▶ _The task_
When the data below is printed, every line must match exactly and the images must be absent.

++++ Material provided

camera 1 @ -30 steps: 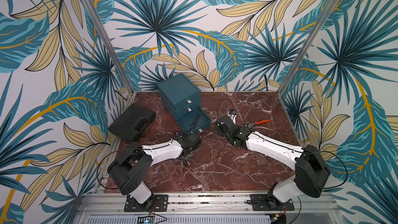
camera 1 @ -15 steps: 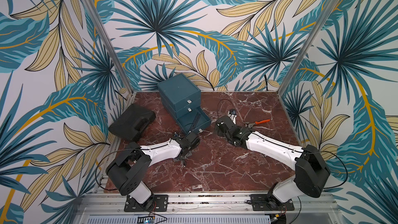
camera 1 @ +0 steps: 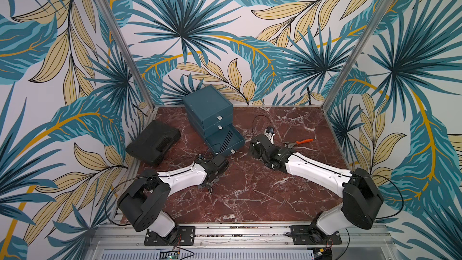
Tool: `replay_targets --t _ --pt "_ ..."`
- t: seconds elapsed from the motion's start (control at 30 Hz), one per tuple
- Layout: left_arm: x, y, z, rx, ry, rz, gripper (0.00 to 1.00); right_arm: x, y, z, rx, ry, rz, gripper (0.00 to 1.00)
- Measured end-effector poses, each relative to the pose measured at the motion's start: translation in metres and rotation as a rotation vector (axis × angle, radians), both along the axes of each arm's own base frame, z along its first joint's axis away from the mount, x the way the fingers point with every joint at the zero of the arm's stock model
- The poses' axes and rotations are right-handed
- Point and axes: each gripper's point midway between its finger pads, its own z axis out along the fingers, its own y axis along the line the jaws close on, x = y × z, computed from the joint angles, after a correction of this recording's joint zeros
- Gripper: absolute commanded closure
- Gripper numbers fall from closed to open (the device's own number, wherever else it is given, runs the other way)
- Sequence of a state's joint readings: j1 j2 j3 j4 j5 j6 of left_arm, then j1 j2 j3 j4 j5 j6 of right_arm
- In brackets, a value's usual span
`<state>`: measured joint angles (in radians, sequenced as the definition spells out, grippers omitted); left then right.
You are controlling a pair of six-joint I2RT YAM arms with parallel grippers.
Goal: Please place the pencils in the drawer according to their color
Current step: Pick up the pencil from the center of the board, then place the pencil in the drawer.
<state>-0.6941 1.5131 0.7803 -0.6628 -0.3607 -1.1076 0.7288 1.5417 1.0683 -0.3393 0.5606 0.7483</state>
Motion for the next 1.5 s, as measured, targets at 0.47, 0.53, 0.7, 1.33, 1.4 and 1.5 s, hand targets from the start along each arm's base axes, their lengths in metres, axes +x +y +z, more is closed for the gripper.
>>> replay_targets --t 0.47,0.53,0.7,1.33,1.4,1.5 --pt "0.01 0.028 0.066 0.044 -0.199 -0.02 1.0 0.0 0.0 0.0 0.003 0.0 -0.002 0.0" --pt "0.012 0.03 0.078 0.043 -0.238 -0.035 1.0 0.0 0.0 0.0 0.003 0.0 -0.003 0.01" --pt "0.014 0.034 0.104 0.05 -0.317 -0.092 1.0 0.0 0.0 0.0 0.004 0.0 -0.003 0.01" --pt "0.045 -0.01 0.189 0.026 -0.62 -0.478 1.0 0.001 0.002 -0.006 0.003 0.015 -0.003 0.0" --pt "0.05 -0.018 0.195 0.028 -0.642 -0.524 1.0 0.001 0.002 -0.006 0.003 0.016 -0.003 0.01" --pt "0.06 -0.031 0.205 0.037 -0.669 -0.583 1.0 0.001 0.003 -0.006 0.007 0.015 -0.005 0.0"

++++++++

▶ _Problem solution_
camera 1 @ -30 steps: 
camera 1 @ -15 steps: 
camera 1 @ +0 steps: 
Tool: `replay_targets --t _ --pt "_ ..."`
- t: seconds elapsed from the motion's start (control at 30 Hz), one per tuple
- Layout: left_arm: x, y, z, rx, ry, rz, gripper (0.00 to 1.00); right_arm: x, y, z, rx, ry, rz, gripper (0.00 to 1.00)
- Measured end-effector poses, each relative to the pose measured at the motion's start: translation in metres and rotation as a rotation vector (axis × angle, radians), both along the axes of each arm's own base frame, z along its first joint's axis away from the mount, x the way the fingers point with every joint at the zero of the arm's stock model
- The poses' axes and rotations are right-handed
- Point and axes: each gripper's point midway between its finger pads, its own z axis out along the fingers, its own y axis along the line the jaws close on, x = y × z, computed from the joint angles, after a correction of this recording's joint zeros
- Gripper: absolute commanded closure
- Gripper numbers fall from closed to open (the device's own number, wherever else it is given, runs the other way)
- Sequence of a state's joint readings: j1 j2 j3 j4 j5 j6 of left_arm, then j1 j2 j3 j4 j5 j6 of right_arm
- In brackets, a value's usual span
`<state>`: measured joint angles (in radians, sequenced as the definition spells out, grippers omitted); left then right.
You are controlling a pair of six-joint I2RT YAM arms with parallel grippers.
Goal: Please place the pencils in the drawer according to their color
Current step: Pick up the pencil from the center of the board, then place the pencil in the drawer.
<state>-0.6941 1.5131 0.7803 -0.6628 -0.3607 -1.1076 0.7288 1.5417 1.0683 -0.3393 0.5606 0.7483</state>
Motion for the next 1.5 s, as measured, targets at 0.47, 0.53, 0.7, 1.33, 1.4 and 1.5 s, hand targets from the start along each arm's base axes, their lengths in metres, axes +x +y +z, more is closed for the gripper.
>>> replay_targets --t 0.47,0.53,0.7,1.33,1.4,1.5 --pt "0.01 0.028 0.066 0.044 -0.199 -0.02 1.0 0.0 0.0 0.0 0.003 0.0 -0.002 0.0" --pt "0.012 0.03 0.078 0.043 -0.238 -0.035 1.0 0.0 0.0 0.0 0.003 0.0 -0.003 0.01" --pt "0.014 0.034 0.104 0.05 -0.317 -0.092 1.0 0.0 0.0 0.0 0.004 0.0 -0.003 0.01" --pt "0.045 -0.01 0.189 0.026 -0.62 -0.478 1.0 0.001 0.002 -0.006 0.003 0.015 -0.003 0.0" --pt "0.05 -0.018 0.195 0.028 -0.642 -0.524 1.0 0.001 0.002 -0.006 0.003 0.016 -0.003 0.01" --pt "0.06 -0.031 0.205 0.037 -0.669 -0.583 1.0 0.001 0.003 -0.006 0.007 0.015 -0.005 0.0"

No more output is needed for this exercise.